● AIM OF THE EXERCISE: If a line in the entries below includes the string "item", copy it out.

● Dataset excerpts:

• • • •

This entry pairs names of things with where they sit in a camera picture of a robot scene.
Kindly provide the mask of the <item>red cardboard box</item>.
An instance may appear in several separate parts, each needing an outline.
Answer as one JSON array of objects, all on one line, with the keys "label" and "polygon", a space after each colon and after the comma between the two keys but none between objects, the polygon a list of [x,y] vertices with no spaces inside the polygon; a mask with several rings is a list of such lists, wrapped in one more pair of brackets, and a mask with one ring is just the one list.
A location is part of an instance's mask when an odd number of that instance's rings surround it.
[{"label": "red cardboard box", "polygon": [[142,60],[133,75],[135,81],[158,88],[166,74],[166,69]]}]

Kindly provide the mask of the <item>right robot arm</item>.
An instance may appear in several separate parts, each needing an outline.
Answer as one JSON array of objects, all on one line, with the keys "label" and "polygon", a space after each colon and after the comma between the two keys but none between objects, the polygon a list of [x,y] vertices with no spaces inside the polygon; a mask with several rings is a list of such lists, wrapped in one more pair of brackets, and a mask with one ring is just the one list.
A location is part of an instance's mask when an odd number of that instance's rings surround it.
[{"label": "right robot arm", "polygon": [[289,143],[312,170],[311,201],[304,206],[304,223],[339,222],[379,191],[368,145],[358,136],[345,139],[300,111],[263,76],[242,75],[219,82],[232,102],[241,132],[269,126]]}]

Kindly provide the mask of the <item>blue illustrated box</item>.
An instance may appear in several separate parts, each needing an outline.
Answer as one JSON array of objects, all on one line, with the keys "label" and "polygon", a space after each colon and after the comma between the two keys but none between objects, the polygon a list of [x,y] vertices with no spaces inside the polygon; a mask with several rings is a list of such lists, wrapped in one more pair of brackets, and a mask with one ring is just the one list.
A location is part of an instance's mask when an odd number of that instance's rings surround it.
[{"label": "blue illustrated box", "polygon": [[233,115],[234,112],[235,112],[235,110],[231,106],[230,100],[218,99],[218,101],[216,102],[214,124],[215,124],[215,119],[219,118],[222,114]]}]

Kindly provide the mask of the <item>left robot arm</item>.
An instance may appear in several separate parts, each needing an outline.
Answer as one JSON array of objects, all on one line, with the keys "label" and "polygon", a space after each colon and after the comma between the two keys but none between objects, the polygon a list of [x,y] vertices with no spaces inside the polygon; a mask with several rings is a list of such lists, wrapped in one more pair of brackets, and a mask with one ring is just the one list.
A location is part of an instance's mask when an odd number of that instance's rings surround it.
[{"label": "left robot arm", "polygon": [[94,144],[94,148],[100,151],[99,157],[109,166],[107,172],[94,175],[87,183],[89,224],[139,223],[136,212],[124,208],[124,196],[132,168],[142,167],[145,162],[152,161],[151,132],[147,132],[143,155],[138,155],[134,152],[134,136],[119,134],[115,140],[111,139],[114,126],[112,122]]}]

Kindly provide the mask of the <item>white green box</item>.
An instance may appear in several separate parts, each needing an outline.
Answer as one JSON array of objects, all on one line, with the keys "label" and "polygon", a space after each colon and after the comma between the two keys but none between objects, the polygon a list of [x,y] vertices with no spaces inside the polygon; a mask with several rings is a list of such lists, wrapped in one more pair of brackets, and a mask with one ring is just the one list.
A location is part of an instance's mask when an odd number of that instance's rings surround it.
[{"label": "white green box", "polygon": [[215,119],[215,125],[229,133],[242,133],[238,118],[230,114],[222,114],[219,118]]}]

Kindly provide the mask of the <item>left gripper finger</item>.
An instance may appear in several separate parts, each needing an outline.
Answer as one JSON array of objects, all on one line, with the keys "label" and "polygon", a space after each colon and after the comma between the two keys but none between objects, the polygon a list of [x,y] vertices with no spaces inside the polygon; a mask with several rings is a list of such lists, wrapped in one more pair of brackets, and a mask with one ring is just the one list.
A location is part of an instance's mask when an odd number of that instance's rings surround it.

• • • •

● ANSWER FOR THIS EXERCISE:
Kindly provide the mask of the <item>red cardboard box</item>.
Kindly provide the mask of the <item>right robot arm</item>.
Kindly provide the mask of the <item>blue illustrated box</item>.
Kindly provide the mask of the <item>left robot arm</item>.
Kindly provide the mask of the <item>white green box</item>.
Kindly provide the mask of the <item>left gripper finger</item>.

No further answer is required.